In 1st ed, the Defensive Blast is pretty damn powerful -- too powerful for most groups' liking. There's nothing in the rules that prevents using Opportunitistic Sacrifice for Defensive Blasting, so essentially you can just keep exploding until all enemies are burned.
(Most groups fixed this with houserules before 2nd ed came up)

I play 2nd ed. DB was nerfed - substantially. They overshot and now its useless.
And this isn't the only change to the Sorcerer.
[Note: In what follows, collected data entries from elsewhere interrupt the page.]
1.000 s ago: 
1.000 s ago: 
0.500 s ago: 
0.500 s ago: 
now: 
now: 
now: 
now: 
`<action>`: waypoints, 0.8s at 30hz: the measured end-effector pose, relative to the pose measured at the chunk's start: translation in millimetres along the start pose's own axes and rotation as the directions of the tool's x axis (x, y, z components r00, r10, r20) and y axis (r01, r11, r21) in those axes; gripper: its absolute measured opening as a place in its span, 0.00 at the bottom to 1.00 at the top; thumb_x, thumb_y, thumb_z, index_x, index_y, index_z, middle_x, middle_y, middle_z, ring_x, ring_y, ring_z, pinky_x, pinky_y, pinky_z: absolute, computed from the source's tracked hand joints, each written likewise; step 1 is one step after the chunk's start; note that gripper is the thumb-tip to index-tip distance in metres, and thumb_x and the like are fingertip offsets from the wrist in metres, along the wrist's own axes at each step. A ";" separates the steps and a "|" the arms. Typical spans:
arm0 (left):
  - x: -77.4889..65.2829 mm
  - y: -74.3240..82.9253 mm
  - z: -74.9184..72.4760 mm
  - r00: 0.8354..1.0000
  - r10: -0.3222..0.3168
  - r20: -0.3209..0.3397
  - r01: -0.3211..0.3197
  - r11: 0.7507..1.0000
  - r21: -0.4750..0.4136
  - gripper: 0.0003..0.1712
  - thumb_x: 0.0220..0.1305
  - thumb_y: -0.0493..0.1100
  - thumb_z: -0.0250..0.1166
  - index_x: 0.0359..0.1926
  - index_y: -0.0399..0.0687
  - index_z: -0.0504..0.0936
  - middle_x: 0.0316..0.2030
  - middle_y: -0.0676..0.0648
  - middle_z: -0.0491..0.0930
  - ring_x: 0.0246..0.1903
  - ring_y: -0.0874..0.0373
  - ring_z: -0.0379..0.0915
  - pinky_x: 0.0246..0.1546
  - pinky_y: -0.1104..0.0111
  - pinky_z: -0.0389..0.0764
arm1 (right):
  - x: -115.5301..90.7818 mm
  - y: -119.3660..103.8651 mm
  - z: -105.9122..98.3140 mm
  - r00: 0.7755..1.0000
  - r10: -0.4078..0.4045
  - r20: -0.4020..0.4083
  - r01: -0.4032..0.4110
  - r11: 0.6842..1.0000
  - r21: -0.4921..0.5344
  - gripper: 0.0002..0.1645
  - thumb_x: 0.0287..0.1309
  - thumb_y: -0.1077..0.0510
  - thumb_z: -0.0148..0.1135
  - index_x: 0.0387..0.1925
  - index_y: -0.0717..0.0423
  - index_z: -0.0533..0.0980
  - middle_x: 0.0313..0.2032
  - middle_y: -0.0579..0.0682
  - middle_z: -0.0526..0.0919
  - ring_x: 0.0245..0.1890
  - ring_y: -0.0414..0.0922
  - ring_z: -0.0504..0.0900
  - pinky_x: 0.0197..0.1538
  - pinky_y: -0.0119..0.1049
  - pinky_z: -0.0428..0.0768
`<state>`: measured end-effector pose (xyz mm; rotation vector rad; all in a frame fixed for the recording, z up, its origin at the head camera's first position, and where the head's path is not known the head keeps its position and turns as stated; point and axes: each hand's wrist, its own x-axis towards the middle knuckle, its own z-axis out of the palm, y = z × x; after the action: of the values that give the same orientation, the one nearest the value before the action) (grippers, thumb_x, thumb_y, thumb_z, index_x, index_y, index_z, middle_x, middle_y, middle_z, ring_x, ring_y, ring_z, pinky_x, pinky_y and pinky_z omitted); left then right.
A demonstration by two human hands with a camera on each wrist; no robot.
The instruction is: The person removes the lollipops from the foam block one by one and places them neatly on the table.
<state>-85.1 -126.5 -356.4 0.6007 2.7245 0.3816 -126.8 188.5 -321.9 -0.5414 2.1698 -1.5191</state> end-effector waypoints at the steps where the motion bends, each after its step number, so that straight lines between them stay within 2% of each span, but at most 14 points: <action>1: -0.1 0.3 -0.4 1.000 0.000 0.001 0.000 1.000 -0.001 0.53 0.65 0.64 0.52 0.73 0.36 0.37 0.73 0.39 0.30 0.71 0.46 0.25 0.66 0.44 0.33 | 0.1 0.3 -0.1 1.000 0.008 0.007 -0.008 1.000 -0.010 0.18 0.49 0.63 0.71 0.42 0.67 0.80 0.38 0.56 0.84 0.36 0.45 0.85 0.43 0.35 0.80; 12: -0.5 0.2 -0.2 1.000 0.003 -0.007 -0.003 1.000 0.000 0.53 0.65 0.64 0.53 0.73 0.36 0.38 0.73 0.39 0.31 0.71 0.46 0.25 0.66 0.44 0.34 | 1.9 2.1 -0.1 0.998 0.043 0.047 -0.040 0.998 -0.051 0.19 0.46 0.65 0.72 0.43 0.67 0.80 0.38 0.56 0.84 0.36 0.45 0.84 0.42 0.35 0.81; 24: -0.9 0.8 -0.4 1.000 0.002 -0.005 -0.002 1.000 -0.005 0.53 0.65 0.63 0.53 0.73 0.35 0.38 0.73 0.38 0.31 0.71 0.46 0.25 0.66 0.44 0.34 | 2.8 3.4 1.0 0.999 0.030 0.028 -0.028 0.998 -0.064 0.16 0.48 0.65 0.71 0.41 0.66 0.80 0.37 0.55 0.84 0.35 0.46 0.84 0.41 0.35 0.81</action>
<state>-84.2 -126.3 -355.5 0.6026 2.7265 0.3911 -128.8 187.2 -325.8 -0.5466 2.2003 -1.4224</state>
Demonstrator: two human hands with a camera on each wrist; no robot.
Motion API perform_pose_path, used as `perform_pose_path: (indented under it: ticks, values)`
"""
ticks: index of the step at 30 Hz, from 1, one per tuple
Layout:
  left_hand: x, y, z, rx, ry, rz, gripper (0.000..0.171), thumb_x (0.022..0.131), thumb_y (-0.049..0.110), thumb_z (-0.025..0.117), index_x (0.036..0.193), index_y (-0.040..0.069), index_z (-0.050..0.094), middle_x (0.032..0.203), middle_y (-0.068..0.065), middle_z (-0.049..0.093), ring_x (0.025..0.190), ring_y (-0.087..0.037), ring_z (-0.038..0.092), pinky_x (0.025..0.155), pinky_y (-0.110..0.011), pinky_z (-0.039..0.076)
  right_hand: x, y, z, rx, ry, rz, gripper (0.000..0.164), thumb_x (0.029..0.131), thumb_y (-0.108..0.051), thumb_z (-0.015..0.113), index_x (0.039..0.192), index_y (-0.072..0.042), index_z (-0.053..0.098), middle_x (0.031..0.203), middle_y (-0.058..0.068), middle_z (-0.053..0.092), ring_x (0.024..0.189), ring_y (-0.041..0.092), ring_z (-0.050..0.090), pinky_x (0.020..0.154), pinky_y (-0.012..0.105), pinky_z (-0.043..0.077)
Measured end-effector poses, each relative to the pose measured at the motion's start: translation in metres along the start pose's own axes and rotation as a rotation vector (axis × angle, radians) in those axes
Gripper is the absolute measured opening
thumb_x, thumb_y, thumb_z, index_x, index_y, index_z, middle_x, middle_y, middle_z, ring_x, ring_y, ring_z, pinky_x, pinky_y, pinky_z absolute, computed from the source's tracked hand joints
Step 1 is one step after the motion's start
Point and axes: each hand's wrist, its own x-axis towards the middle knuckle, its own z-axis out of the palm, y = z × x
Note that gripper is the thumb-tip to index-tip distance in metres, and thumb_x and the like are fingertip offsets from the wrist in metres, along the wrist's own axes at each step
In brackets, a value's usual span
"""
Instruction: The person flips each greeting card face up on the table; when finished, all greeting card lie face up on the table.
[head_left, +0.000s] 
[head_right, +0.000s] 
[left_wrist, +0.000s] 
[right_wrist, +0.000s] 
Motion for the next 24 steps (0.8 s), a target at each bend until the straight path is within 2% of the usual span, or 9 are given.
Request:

As was mentioned earlier, Calm of the Adept now doesn't give you immunity to hypnotism (a fact which another poster, I forget who, said makes the spell practically useless).
There are other changes too.
All of which lead me to believe that one of the issues in this discussion is that we are talking about different editions. The people who think the Sorcerer is powerful are those playing 1st ed - where the Sorcerer is powerful. The people who think the Sorcerer is weak are those playing 2nd ed - where the Sorcerer is weak. First edition isn't the current edition, but, I believe, many people in this thread are treating it like it is.

By the way, I was told by my shop dealer that my order of Secrets of Skelos is coming in today. I really hope they fixed all the problems with the class.
 
I play 2nd ed. DB was nerfed - substantially. They overshot and now its useless.

Which one? You can't just say they are ALL useless. The Oriental Magic one is superb.

And this isn't the only change to the Sorcerer. As was mentioned earlier, Calm of the Adept now doesn't give you immunity to hypnotism (a fact which another poster, I forget who, said makes the spell practically useless).

Wrong. Its a useful buff spell which you can do well in advance, and recover the power from. And it no longer renders an entire college of magic utterly useless, which is a Good Thing.

The people who think the Sorcerer is powerful are those playing 1st ed - where the Sorcerer is powerful. The people who think the Sorcerer is weak are those playing 2nd ed - where the Sorcerer is weak. First edition isn't the current edition, but, I believe, many people in this thread are treating it like it is.

Speaking as a second edition player, I would like to say that the differences between the editions are extremely slight. The changes to defensive blast are by far the biggest.
 
Which one? You can't just say they are ALL useless. The Oriental Magic one is superb.

The Summoning one is too powerful, not really useless, I was going to come back and edit that last post to make a note of that, you beat me to it. The Oriental Magic one, however, is useless.

Wrong. Its a useful buff spell which you can do well in advance, and recover the power from. And it no longer renders an entire college of magic utterly useless, which is a Good Thing.

I don't really agree that the fact that giving immunity to hypnotism is a good thing, but all the buffs it gives are far too weak. They should start at the level they are at and then go up by level.
 
Can't we all just get along?????

This topic has completely broken down to a personal pi$$ing match between you two.
 
It also just comes to my mind that, in other roleplaying games, I had read the spells and often thought "Why the hell would anyone want that" or "What the frak is this spell good for". Then when I'd mention this in passing to a more seasoned player of the respective system, they'd say "No no, that spell is excellent, you need to [...]" or "That's for when you [...]" and suddenly it all made sense. I just was too unimaginative to think of a proper use.
 
I got my copy of Secrets of Skelos last night. There's a great deal about the class that has been changed and I think people who thought the class was fine just the way it was will now be disappointed.
The class is more powerful now - substantially so. I fear that they may have made it too powerful, but I'm not sure yet. They didn't nerf the spells which were already too powerful. That's a shame.
I like the book. I mean, its not perfect, but I'd give it an "8" which is nearly three times as high a rating as I'd give sorcerers as they are in core. There are some rough edges. Some things just don't seem to 'click' for me yet. Like I said, I'm cautious about just how much they increased the sorcerer's power. But the content is very flavorful and, I think, as long as you are careful about what you add from it to your game, it'll be a welcome addition.